● **Exercise requirements**
Search the material for the word "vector" and copy each line that holds it.

● **Recorded data**
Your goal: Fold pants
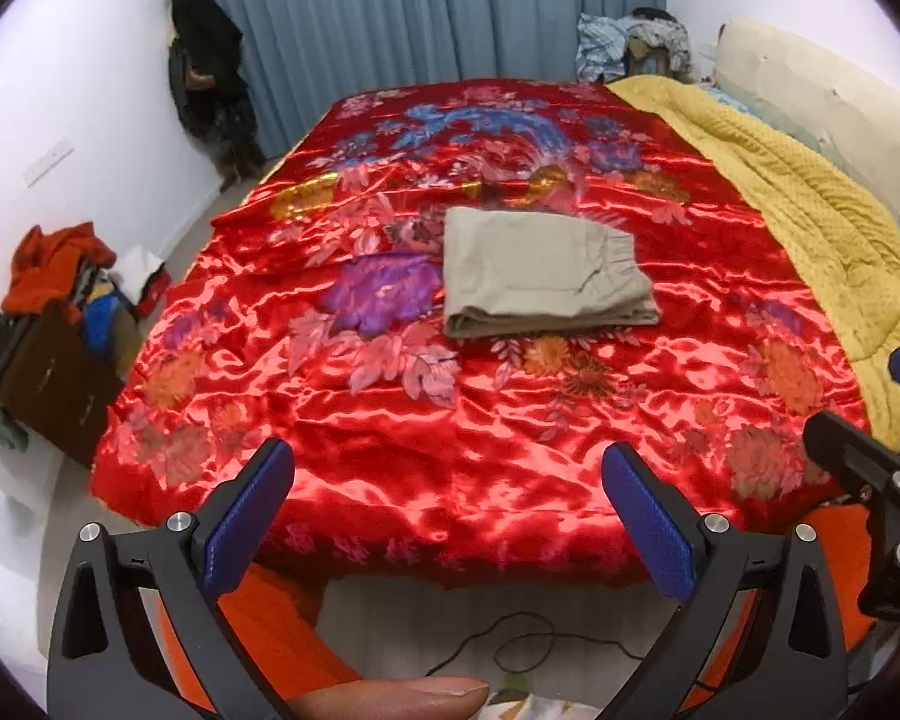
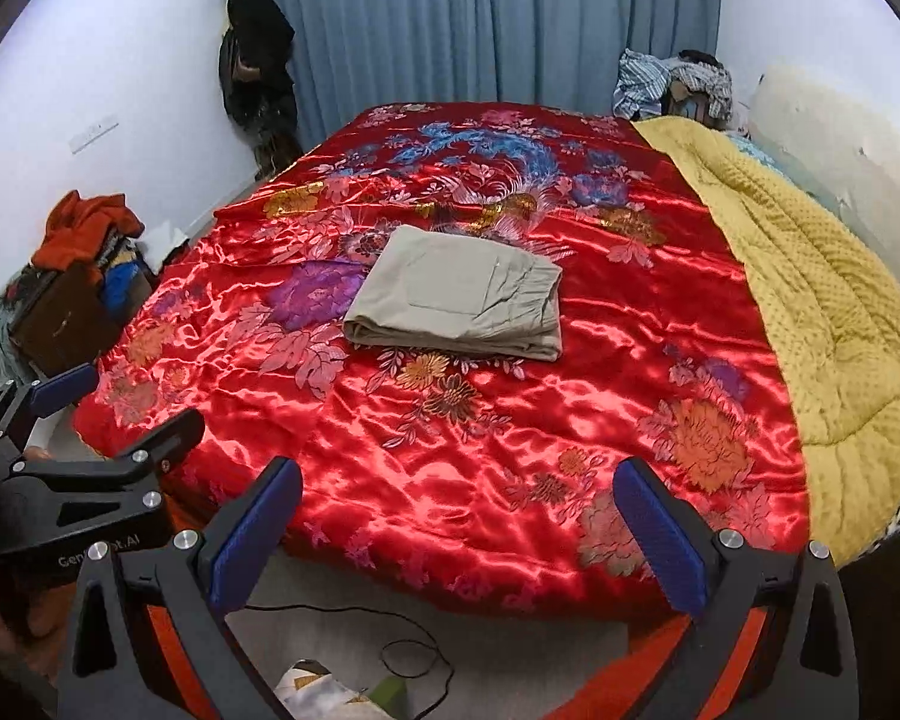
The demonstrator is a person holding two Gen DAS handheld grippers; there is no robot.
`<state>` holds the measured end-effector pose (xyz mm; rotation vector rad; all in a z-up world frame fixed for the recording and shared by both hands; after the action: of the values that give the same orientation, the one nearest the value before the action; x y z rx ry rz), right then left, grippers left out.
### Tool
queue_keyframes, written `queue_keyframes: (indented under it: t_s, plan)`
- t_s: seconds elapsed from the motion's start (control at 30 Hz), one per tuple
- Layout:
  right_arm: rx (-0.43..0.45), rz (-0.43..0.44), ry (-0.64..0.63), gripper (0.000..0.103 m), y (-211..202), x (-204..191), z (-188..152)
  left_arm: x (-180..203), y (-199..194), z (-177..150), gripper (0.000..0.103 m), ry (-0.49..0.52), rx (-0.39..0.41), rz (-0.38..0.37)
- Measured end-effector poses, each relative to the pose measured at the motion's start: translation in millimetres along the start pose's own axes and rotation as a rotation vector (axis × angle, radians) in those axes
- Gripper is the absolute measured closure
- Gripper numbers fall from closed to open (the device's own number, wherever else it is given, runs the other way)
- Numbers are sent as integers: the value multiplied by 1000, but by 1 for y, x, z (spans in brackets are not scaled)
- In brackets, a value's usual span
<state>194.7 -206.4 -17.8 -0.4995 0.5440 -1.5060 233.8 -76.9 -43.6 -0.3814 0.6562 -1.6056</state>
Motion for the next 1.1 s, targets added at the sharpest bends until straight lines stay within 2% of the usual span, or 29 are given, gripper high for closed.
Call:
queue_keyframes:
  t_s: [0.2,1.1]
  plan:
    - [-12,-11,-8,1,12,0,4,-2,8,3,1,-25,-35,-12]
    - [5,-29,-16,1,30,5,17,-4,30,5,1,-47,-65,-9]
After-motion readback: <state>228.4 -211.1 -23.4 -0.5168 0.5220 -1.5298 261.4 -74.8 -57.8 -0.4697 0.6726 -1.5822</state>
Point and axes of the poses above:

● **Task result**
`<state>` holds the measured end-effector pose (xyz mm; rotation vector rad; all in a z-up world frame fixed for the recording and shared by both hands; after the action: of the values that give the same orientation, the one nearest the value before the action; x y z rx ry rz), right then left, grippers left out.
- Measured end-effector poses, each relative to the pose measured at the motion's start: translation in millimetres along the start pose's own axes and rotation as a rotation vector (axis × angle, radians) in those axes

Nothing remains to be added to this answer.